Despite the author's sharp and subtle criticism of how America has waged the now 11-year-long war there, it would be hard to say that "Little America" takes sides among the White House, the Department of State, the Department of Defense, the National Security Council and the branches of the military, the Army and the Marine Corps that had dogs in the fight in Afghanistan. I found myself bristling at some of his characterizations of Foreign Service Officers working in Afghanistan, my own colleagues in a 35-year career, although what he said about some of them corresponded with descriptions of some whom I worked with in Lebanon, Somalia and Bosnia-Herzegovina, pursuing the kind of part-war, part-quest for peace diplomacy that prevails in such places.
Mr.
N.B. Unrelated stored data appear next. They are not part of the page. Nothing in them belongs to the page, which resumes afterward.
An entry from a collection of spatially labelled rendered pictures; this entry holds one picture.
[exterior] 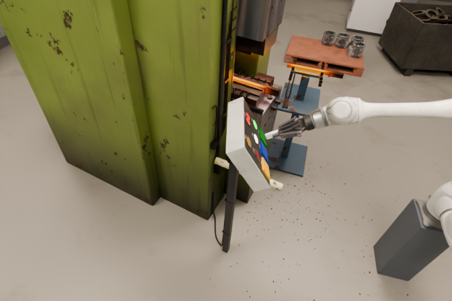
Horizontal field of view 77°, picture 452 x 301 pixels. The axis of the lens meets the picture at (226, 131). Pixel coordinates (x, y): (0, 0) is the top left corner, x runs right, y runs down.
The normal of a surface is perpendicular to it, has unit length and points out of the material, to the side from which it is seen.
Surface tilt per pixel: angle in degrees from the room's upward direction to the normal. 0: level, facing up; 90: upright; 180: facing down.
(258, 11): 90
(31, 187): 0
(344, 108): 58
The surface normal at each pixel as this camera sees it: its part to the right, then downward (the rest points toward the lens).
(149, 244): 0.05, -0.74
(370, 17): -0.33, 0.62
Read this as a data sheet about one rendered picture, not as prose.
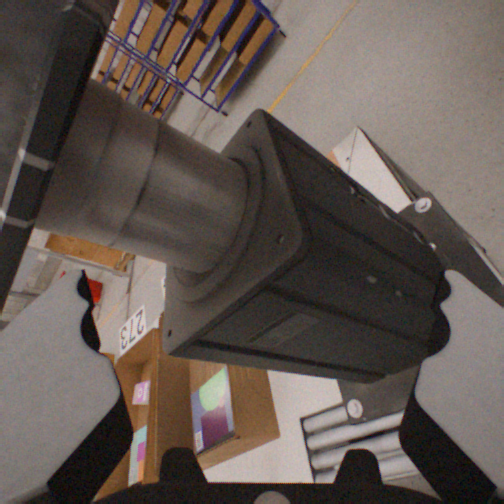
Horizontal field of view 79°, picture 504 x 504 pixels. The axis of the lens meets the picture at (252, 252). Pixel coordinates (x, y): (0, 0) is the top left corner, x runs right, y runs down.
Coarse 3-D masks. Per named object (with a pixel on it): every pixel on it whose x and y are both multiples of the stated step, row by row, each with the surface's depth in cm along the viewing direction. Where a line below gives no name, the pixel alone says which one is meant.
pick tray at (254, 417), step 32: (160, 320) 86; (160, 352) 81; (160, 384) 75; (192, 384) 79; (256, 384) 58; (160, 416) 71; (192, 416) 75; (256, 416) 53; (160, 448) 66; (192, 448) 71; (224, 448) 52
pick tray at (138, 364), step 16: (144, 336) 91; (128, 352) 99; (144, 352) 100; (128, 368) 104; (144, 368) 105; (128, 384) 101; (128, 400) 98; (144, 416) 94; (128, 464) 89; (144, 464) 67; (112, 480) 85; (128, 480) 87; (144, 480) 66
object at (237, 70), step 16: (144, 0) 248; (176, 0) 251; (208, 0) 254; (256, 0) 294; (224, 16) 264; (256, 16) 267; (128, 32) 262; (160, 32) 266; (272, 32) 278; (128, 48) 271; (208, 48) 280; (208, 64) 331; (224, 64) 292; (240, 64) 313; (208, 80) 311; (224, 80) 336; (240, 80) 305; (224, 96) 319; (224, 112) 329
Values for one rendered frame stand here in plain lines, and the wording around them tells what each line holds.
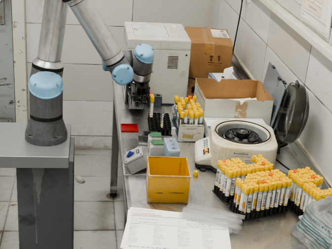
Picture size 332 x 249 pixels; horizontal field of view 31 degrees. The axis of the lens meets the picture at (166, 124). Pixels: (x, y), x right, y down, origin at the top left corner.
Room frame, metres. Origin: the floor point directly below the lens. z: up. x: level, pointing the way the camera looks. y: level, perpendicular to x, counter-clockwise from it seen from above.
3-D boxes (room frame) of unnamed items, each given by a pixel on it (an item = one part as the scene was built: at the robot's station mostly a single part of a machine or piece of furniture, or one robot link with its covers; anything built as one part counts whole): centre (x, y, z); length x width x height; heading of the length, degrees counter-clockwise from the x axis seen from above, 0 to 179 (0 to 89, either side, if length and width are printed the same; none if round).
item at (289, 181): (1.62, -0.39, 0.93); 0.02 x 0.02 x 0.11
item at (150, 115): (2.20, 0.02, 0.93); 0.17 x 0.09 x 0.11; 6
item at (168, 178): (1.67, -0.02, 0.93); 0.13 x 0.13 x 0.10; 6
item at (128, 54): (2.11, 0.20, 1.16); 0.11 x 0.11 x 0.08; 13
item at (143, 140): (2.05, 0.06, 0.89); 0.09 x 0.05 x 0.04; 97
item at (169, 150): (1.83, -0.03, 0.92); 0.10 x 0.07 x 0.10; 10
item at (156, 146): (1.91, 0.03, 0.91); 0.05 x 0.04 x 0.07; 99
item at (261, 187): (1.57, -0.30, 0.93); 0.02 x 0.02 x 0.11
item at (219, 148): (1.94, -0.26, 0.94); 0.30 x 0.24 x 0.12; 90
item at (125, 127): (2.15, 0.14, 0.88); 0.07 x 0.07 x 0.01; 9
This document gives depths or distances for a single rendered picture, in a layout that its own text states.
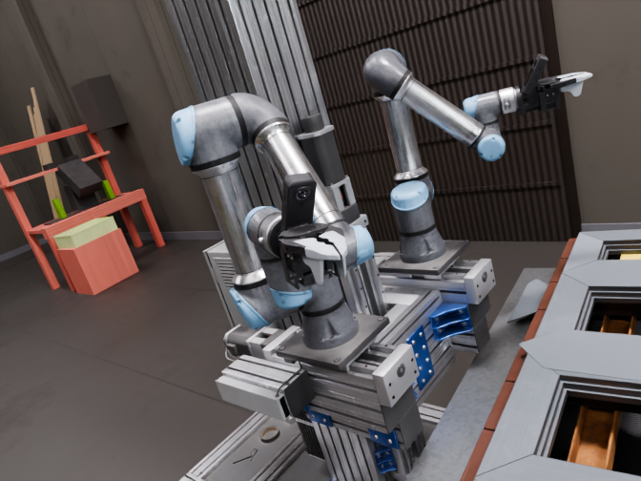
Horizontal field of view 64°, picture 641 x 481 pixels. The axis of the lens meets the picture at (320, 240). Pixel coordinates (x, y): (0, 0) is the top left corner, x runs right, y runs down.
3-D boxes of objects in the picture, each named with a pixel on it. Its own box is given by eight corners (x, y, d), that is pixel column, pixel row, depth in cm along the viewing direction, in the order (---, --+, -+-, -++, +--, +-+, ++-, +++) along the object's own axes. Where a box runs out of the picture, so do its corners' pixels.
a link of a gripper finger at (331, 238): (367, 283, 69) (338, 267, 77) (361, 241, 67) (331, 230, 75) (346, 290, 67) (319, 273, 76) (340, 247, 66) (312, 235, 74)
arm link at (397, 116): (400, 221, 172) (359, 55, 155) (403, 208, 185) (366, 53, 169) (435, 215, 168) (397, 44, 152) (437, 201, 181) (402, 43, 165)
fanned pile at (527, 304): (568, 279, 197) (568, 270, 196) (547, 334, 168) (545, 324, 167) (535, 279, 204) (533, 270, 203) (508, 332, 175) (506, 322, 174)
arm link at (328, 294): (351, 297, 128) (337, 248, 124) (303, 320, 124) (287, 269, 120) (331, 285, 139) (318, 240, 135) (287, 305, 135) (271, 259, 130)
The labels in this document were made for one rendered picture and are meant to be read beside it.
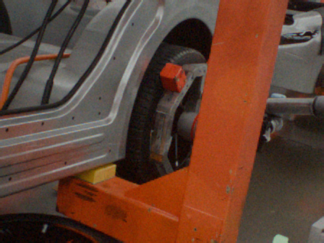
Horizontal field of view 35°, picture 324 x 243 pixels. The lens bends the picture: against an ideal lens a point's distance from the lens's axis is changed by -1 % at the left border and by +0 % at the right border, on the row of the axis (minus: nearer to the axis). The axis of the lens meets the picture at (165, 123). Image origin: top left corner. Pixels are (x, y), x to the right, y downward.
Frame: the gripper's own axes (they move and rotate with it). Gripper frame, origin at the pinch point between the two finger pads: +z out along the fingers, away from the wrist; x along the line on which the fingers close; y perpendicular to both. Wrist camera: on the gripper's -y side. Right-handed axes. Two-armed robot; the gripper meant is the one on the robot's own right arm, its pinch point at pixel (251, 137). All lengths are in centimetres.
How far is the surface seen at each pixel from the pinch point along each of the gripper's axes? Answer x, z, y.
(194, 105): -21.6, 19.6, 11.5
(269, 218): -13, -119, -83
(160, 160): -20.7, 44.1, -8.5
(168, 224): 3, 76, -18
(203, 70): -20.3, 20.2, 27.5
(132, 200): -13, 75, -15
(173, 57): -30, 31, 31
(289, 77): -53, -234, 5
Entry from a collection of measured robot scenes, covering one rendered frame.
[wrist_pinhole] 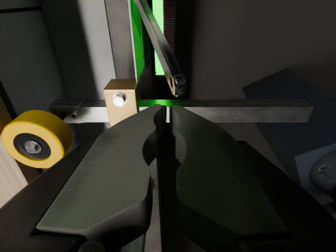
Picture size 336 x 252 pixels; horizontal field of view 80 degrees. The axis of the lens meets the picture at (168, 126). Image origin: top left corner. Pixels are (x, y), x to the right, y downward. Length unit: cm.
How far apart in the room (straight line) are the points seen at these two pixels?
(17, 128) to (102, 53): 29
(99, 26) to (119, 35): 10
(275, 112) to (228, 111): 8
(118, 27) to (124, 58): 6
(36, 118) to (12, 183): 14
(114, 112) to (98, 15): 25
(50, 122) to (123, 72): 20
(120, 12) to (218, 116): 25
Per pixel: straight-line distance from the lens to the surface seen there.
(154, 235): 86
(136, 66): 34
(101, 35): 52
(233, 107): 35
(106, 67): 54
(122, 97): 31
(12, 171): 39
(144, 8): 18
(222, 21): 115
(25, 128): 31
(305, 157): 81
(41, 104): 51
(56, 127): 31
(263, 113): 37
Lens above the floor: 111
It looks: 57 degrees down
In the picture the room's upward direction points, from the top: 178 degrees counter-clockwise
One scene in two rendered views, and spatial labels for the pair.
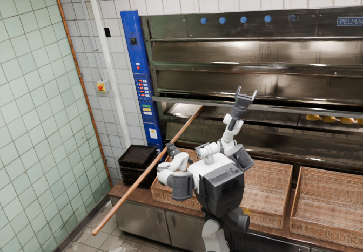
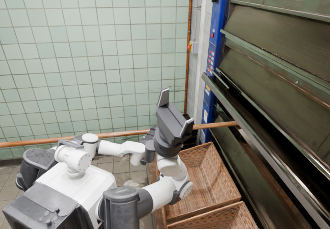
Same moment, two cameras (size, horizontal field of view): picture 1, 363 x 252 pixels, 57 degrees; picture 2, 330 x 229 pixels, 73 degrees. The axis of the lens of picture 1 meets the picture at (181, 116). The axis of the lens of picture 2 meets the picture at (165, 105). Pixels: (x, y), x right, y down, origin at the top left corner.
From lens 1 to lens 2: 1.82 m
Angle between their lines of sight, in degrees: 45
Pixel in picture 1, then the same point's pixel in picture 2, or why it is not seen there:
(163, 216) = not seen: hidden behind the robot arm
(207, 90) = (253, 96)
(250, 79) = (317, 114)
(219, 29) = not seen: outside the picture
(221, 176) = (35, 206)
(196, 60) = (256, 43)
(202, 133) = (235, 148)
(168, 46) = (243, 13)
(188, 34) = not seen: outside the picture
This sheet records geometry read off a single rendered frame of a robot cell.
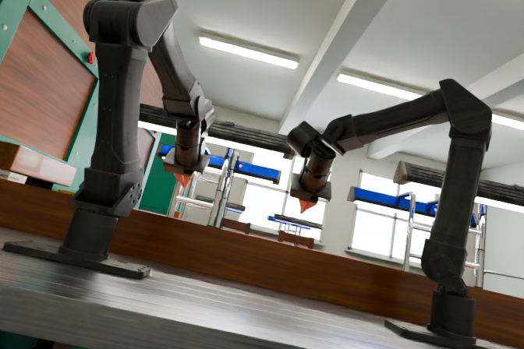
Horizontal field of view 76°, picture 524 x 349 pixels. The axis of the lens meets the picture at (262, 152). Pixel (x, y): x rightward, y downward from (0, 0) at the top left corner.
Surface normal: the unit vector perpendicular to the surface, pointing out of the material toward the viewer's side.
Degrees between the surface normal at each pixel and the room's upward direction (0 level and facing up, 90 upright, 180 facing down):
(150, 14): 90
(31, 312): 90
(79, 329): 90
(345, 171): 90
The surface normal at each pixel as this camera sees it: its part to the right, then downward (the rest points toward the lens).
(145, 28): 0.96, 0.16
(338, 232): 0.12, -0.22
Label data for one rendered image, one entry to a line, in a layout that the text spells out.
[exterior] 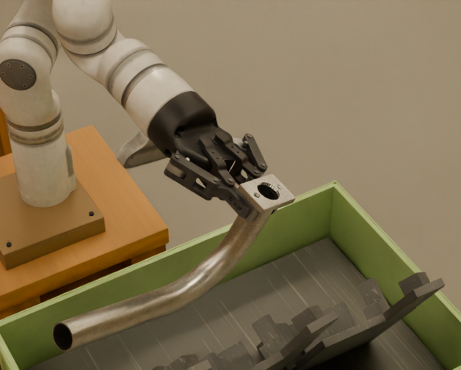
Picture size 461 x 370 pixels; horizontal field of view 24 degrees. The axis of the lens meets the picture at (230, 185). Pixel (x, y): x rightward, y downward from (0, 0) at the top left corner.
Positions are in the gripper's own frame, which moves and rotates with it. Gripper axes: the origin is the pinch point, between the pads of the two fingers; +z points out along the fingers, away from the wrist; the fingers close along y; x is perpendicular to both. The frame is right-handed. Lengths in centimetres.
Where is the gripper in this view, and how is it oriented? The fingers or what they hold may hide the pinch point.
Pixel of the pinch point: (254, 200)
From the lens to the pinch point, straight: 115.4
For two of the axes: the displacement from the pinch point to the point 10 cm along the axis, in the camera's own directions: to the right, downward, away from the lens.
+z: 6.4, 6.7, -3.8
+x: -4.0, 7.1, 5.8
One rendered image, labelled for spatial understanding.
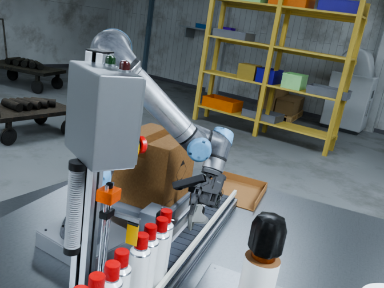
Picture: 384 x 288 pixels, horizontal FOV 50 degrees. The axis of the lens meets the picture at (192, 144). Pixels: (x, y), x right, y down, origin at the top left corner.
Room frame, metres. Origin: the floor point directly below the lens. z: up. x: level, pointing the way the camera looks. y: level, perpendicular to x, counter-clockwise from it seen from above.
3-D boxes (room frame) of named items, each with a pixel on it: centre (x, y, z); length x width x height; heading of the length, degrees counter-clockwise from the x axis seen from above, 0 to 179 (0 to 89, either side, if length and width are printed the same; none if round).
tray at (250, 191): (1.85, -0.24, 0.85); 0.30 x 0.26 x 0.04; 162
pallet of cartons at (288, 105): (8.29, -1.67, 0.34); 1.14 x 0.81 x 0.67; 151
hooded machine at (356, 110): (7.90, -2.85, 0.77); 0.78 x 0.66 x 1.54; 61
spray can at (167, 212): (1.03, 0.04, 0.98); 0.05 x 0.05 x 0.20
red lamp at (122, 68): (0.82, 0.15, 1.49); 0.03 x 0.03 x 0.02
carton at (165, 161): (1.65, 0.14, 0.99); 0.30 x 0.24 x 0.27; 160
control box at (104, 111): (0.83, 0.19, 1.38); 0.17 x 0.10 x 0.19; 37
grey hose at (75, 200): (0.79, 0.22, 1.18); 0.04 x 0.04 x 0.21
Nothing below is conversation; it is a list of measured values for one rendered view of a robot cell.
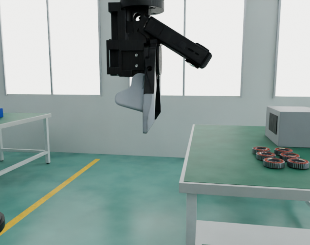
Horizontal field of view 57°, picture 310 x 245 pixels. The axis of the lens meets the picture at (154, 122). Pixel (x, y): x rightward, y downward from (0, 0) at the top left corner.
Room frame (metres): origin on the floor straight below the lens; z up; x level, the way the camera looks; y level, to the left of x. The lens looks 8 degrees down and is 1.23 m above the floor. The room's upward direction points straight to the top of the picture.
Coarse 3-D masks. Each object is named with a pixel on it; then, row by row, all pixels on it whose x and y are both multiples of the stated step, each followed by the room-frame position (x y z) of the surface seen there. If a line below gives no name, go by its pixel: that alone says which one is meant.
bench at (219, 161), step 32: (192, 128) 2.83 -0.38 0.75; (224, 128) 2.81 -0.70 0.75; (256, 128) 2.81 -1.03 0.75; (192, 160) 1.66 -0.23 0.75; (224, 160) 1.66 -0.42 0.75; (256, 160) 1.66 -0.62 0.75; (192, 192) 1.28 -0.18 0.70; (224, 192) 1.25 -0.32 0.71; (256, 192) 1.23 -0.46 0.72; (288, 192) 1.21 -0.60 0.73; (192, 224) 1.31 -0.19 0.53
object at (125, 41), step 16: (128, 0) 0.44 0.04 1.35; (144, 0) 0.44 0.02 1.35; (160, 0) 0.45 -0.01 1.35; (112, 16) 0.48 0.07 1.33; (128, 16) 0.46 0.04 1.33; (144, 16) 0.46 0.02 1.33; (112, 32) 0.48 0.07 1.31; (128, 32) 0.46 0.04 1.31; (144, 32) 0.46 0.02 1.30; (112, 48) 0.44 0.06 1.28; (128, 48) 0.44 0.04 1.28; (144, 48) 0.44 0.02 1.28; (160, 48) 0.47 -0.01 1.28; (112, 64) 0.45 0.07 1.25; (128, 64) 0.45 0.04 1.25; (144, 64) 0.44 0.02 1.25; (160, 64) 0.47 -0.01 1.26
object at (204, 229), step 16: (208, 224) 0.90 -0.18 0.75; (224, 224) 0.90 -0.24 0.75; (240, 224) 0.90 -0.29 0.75; (208, 240) 0.80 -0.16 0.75; (224, 240) 0.80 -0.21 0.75; (240, 240) 0.80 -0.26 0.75; (256, 240) 0.80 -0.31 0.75; (272, 240) 0.80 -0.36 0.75; (288, 240) 0.80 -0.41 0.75; (304, 240) 0.80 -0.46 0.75
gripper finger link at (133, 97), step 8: (136, 80) 0.43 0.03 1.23; (128, 88) 0.42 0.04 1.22; (136, 88) 0.42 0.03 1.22; (120, 96) 0.42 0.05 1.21; (128, 96) 0.42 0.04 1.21; (136, 96) 0.41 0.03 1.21; (144, 96) 0.40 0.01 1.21; (152, 96) 0.40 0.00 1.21; (120, 104) 0.41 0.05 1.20; (128, 104) 0.41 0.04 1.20; (136, 104) 0.41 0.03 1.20; (144, 104) 0.40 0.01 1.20; (152, 104) 0.40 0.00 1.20; (144, 112) 0.40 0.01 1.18; (152, 112) 0.40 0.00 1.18; (144, 120) 0.40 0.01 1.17; (152, 120) 0.40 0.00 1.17; (144, 128) 0.40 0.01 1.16
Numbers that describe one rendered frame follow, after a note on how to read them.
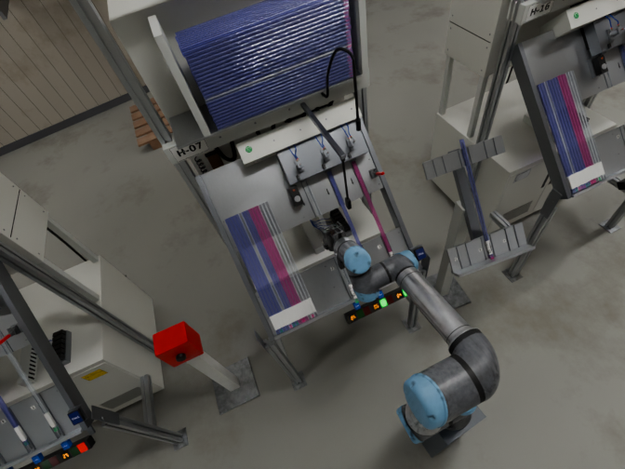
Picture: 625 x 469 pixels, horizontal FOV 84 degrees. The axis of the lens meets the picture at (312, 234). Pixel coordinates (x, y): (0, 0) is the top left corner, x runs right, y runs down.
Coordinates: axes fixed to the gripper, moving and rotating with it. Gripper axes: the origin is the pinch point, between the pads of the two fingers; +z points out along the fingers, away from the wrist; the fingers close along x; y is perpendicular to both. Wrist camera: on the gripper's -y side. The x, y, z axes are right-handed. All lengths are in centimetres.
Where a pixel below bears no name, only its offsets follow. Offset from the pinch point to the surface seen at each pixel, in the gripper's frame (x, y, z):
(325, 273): 6.3, -15.3, 2.1
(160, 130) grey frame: 40, 58, 4
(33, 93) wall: 192, 158, 344
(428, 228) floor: -83, -60, 85
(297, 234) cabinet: 7.6, -10.3, 46.9
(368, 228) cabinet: -26.2, -18.6, 33.7
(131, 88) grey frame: 41, 70, -5
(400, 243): -27.7, -17.0, 1.6
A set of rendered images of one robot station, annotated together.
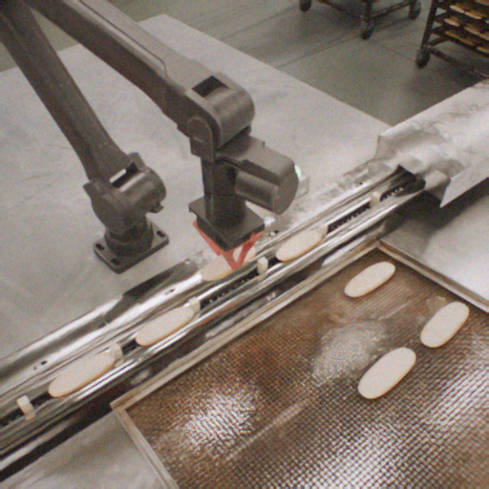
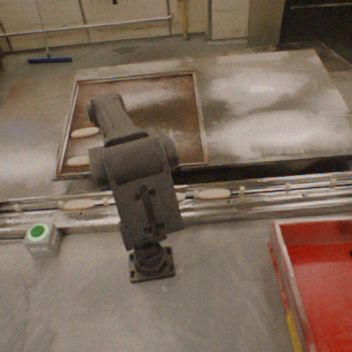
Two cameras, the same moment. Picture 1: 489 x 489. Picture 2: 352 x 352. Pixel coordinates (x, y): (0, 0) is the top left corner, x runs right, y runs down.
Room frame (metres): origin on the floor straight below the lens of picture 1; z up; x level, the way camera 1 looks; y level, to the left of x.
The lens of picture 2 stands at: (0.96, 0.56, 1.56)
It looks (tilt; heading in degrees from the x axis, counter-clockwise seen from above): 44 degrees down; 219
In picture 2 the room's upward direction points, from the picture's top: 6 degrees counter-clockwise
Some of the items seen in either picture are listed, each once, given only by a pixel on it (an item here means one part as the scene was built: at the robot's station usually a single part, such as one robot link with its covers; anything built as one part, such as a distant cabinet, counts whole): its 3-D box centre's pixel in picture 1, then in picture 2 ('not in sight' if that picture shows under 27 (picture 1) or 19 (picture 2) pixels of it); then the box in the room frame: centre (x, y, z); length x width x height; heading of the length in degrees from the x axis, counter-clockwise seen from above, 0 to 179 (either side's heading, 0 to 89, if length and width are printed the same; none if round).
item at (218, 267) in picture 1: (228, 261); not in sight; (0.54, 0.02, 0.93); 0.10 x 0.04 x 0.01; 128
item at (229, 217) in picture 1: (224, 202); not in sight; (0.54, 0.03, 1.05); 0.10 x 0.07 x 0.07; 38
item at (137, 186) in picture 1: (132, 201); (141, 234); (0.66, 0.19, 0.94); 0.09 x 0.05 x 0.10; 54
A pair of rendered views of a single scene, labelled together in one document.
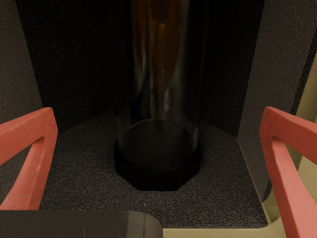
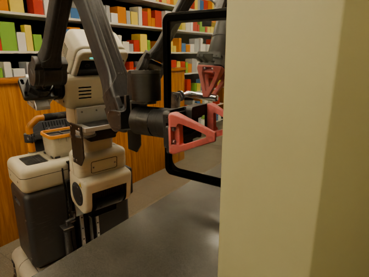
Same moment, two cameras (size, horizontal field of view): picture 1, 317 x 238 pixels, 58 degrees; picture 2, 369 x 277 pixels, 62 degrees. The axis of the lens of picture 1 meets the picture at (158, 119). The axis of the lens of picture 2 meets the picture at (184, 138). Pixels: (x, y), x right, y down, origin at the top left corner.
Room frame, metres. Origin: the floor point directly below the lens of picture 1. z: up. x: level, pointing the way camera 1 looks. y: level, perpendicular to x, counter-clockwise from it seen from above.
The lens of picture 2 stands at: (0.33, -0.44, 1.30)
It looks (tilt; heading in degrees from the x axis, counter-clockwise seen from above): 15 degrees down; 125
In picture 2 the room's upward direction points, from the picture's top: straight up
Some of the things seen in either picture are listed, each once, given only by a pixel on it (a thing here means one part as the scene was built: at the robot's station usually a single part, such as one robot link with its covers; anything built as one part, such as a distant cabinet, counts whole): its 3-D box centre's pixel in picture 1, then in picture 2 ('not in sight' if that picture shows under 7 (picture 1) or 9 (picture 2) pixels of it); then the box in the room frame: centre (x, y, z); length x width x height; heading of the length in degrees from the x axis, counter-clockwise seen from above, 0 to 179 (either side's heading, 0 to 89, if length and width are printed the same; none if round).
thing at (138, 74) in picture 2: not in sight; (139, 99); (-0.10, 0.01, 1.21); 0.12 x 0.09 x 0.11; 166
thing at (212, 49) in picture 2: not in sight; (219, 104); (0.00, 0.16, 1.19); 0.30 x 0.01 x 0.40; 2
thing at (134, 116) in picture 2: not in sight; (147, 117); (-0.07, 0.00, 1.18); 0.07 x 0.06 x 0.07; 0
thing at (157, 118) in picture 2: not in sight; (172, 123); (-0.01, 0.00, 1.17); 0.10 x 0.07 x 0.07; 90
Chandrasekaran's basic contention is that the Afghans could have prospered in their terms, the United States could have achieved its objectives, and a lot of deaths and disasters could have been avoided if the United States had taken from the beginning of its latest involvement in Afghanistan, starting on Sept. 12, 2001, a long view, requiring a concomitant commitment to building a constructive relationship. He says we didn't. The U.S. approach was almost entirely short-term in its strategy and tactics and, worst of all, was rendered almost entirely ineffective by the lack of coordination within the U.S. government. Big personalities got in the way. Agencies worked at cross-purposes. Even different branches of the U.S. military marched determinedly to their own drums.
Not the first person to make this observation about the Obama administration, the author makes it clear that President Barack Obama's big, theoretically overarching decisions regarding Afghanistan were largely ignored by the senior and not so senior military and civilian officials under him. Each of them thought he was right. Maybe he was, but the end result was an American presence in Afghanistan that was all over the lot in its focus.
The most striking aspect and the most salient characteristic of "Little America" as a book is Mr. Chandrasekaran's portraiture of individuals, people whom he knew well, studied carefully, and painted with admiration for their courage, application to duty and human qualities. By the way, "Little America" refers to an American project, begun in 1951, returned to and, as of 2011, still not completed, that aspired to create an oasis in dirt-poor Afghanistan that fit that description. The author's cast of favorite characters ran all the way from Afghan President Hamid Karzai's disreputable brothers to U.S. envoy Richard Holbrooke to current CIA chief David Petraeus, who called cash his most important weapons system.
For those who still have a taste for understanding the U.S. involvement in Afghanistan, still costing an arm and a leg and American lives, as opposed to those who have heard all that they ever wanted to know about Afghanistan and can only await the news of final U.S. total withdrawal from there, this book is enormously informative and very readable. I didn't put it down during a six-hour foodless flight across the country.